Memory allocation purity

luka8088 via Digitalmars-d digitalmars-d at puremagic.com
Thu May 15 04:24:11 PDT 2014


On 15.5.2014. 13:04, Jonathan M Davis via Digitalmars-d wrote:
> On Thu, 15 May 2014 10:48:07 +0000
> Don via Digitalmars-d <digitalmars-d at puremagic.com> wrote:
> 
>> Yes. 'strong pure' means pure in the way that the functional
>> language crowd means 'pure'.
>> 'weak pure' just means doesn't use globals.
>>
>> But note that "strong purity" isn't an official concept, it was
>> just the terminology I used when explain to Walter what I meant.
>> I don't like the term because it's rather misleading
>> -- in reality you could define a whole range of purity strengths
>> (more than just two).
>> The stronger the purity, the more optimizations you can apply.
> 
> Yeah, I agree.
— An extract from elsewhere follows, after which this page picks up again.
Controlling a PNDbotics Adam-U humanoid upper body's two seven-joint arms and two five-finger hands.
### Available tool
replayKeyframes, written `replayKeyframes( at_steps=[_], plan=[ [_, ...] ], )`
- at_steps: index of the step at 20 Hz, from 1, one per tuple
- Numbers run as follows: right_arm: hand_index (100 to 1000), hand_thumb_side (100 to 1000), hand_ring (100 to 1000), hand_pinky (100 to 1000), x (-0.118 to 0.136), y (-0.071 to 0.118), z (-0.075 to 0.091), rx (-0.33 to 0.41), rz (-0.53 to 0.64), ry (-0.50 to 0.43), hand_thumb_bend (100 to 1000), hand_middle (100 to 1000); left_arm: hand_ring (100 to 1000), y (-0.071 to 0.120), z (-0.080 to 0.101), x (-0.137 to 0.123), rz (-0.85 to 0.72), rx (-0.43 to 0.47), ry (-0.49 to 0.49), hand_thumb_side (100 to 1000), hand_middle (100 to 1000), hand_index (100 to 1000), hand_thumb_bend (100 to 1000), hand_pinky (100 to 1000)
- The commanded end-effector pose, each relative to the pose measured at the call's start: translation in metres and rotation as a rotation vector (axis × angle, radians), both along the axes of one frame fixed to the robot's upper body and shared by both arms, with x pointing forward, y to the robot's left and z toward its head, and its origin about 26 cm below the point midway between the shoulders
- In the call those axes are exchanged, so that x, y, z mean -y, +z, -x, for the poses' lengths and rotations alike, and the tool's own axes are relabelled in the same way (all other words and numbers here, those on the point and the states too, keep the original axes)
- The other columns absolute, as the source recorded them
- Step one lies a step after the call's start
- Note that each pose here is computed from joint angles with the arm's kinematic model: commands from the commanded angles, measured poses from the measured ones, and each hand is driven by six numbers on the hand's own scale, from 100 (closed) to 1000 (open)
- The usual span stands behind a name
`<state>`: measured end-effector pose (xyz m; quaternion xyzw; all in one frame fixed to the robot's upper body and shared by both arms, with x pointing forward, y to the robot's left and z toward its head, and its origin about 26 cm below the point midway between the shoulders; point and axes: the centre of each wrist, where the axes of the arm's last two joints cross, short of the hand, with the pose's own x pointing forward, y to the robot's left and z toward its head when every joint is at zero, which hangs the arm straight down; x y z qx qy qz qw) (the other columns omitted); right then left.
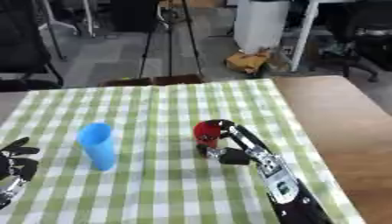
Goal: Pour the contents of one cup into another cup.
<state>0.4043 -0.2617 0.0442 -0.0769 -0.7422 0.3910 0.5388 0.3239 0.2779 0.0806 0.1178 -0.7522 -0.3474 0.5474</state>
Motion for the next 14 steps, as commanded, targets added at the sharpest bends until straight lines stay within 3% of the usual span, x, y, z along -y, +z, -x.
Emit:
replayKeyframes(
  at_steps=[1,5,8,14],
  plan=[
    [1000,558,892,810,-0.0004,0.0098,-0.0048,0.027,0.016,-0.002,468,855,756,0.0101,-0.0029,-0.0001,-0.004,0.030,-0.009,771,805,951,335,660],
    [1000,546,863,794,-0.0027,0.0078,-0.0063,0.025,0.018,-0.013,452,810,756,0.0103,-0.0030,0.0001,-0.003,0.030,-0.010,774,805,951,333,660],
    [1000,520,809,763,-0.0050,0.0079,-0.0073,0.034,0.010,-0.025,429,707,757,0.0107,-0.0033,0.0003,-0.002,0.032,-0.010,779,805,951,329,660],
    [1000,453,753,713,-0.0084,0.0086,-0.0081,0.042,0.001,-0.042,370,603,757,0.0112,-0.0035,0.0008,-0.002,0.033,-0.012,782,805,951,326,661]
  ],
)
The problem is that it always seems necessary to use the terms
> weak pure to describe the distinction - or maybe I just suck at coming up with
> a better way to describe it than you did initially. Your recent post in this
> thread talking about @noglobal seems to be a pretty good alternate way to
> explain it though. Certainly, the term pure throws everyone off at first.
> 
> - Jonathan M Davis
> 

Yeah, +1.

Or @isolated, as in "isolated from outer scopes".